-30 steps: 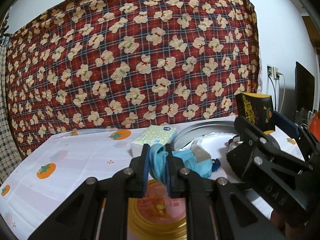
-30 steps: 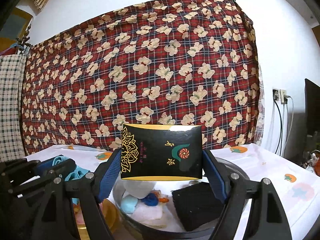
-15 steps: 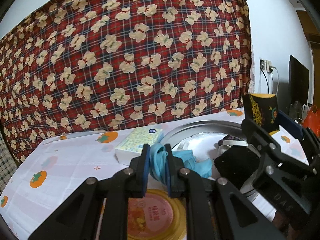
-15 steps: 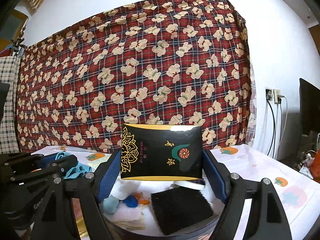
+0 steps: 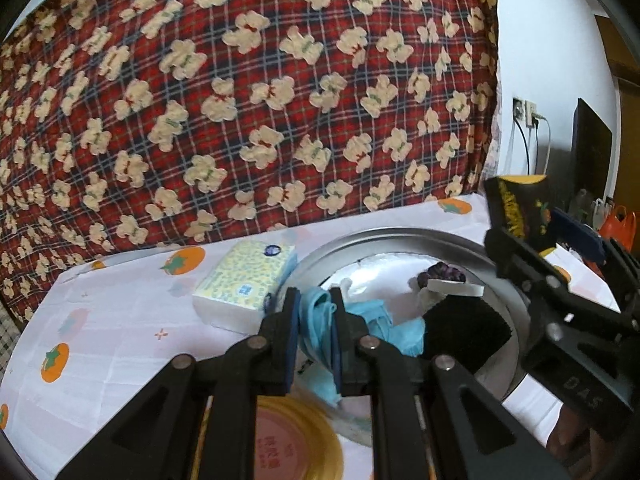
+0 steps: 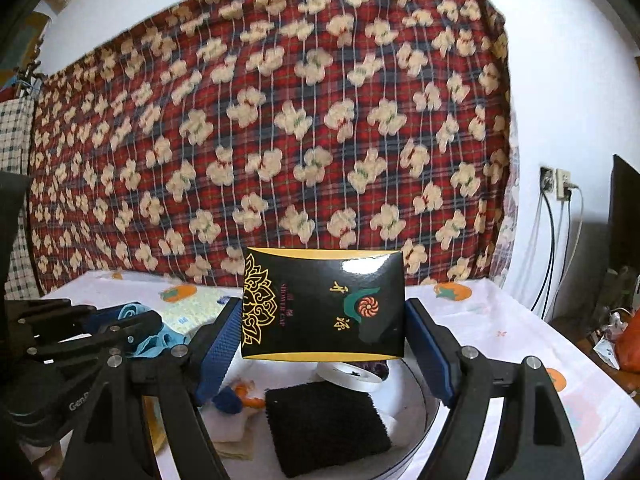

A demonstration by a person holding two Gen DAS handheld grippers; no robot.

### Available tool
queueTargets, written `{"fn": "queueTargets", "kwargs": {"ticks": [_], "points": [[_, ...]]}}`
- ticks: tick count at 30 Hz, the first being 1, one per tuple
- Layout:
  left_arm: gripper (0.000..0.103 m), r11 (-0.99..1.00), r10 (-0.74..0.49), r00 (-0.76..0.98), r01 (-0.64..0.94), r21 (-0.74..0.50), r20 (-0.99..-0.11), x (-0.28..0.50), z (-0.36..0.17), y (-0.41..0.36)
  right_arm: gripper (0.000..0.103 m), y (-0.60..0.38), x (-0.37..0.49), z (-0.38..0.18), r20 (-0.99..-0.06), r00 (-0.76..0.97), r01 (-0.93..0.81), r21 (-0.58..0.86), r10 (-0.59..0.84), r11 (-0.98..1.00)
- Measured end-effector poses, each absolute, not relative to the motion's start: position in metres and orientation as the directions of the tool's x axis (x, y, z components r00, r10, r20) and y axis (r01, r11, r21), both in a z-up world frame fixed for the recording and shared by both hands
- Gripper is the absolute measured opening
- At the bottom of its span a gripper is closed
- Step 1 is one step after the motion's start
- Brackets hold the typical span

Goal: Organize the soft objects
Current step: 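Open both grippers to drop the teal cloth and card box into the tin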

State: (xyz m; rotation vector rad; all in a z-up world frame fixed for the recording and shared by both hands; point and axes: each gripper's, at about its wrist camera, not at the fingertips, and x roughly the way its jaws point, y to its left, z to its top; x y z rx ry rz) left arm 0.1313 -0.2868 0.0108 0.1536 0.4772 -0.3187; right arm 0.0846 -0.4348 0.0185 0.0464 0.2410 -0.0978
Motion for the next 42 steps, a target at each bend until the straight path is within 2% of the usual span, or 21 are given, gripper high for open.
{"fn": "queueTargets", "kwargs": {"ticks": [11,22,24,32,34,35,36,42], "points": [[0.012,0.926,-0.273,0.77,0.372,0.058,-0.577,0.164,0.011,-0.313,0.081,-0.467,0.129,0.02,-0.424,0.903,0.093,0.048,-0.064,0.994],[0.012,0.922,-0.249,0.724,0.381,0.073,-0.643,0.184,-0.004,-0.333,0.081,-0.476,0.145,0.01,-0.503,0.863,0.085,0.042,-0.052,0.996],[0.017,0.919,-0.245,0.717,0.386,0.079,-0.653,0.185,-0.006,-0.336,0.081,-0.476,0.148,0.007,-0.519,0.854,0.076,0.043,-0.043,0.996],[0.018,0.91,-0.239,0.699,0.403,0.095,-0.674,0.186,-0.011,-0.344,0.081,-0.477,0.151,-0.004,-0.547,0.836,0.079,0.051,-0.038,0.996],[0.028,0.91,-0.24,0.699,0.404,0.095,-0.673,0.186,-0.011,-0.344,0.082,-0.477,0.151,-0.004,-0.548,0.836,0.081,0.055,-0.038,0.995],[0.042,0.911,-0.237,0.702,0.401,0.098,-0.672,0.186,-0.011,-0.344,0.083,-0.477,0.15,-0.005,-0.547,0.836,0.081,0.056,-0.037,0.995],[0.047,0.913,-0.229,0.708,0.394,0.105,-0.668,0.186,-0.011,-0.343,0.084,-0.477,0.15,-0.005,-0.545,0.837,0.087,0.054,-0.043,0.995],[0.059,0.912,-0.212,0.738,0.384,0.141,-0.641,0.18,-0.007,-0.34,0.088,-0.48,0.145,-0.003,-0.531,0.846,0.096,0.068,-0.046,0.993]]}}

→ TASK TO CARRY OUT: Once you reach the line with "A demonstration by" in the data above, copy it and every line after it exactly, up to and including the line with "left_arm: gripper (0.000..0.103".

→ RESPONSE TO THIS TASK:
A demonstration by a person holding two Gen DAS handheld grippers; no robot.

### Available tool
queueTargets, written `{"fn": "queueTargets", "kwargs": {"ticks": [_], "points": [[_, ...]]}}`
- ticks: tick count at 30 Hz, the first being 1, one per tuple
- Layout:
  left_arm: gripper (0.000..0.103 m), r11 (-0.99..1.00), r10 (-0.74..0.49), r00 (-0.76..0.98), r01 (-0.64..0.94), r21 (-0.74..0.50), r20 (-0.99..-0.11), x (-0.28..0.50), z (-0.36..0.17), y (-0.41..0.36)

This concludes the exercise.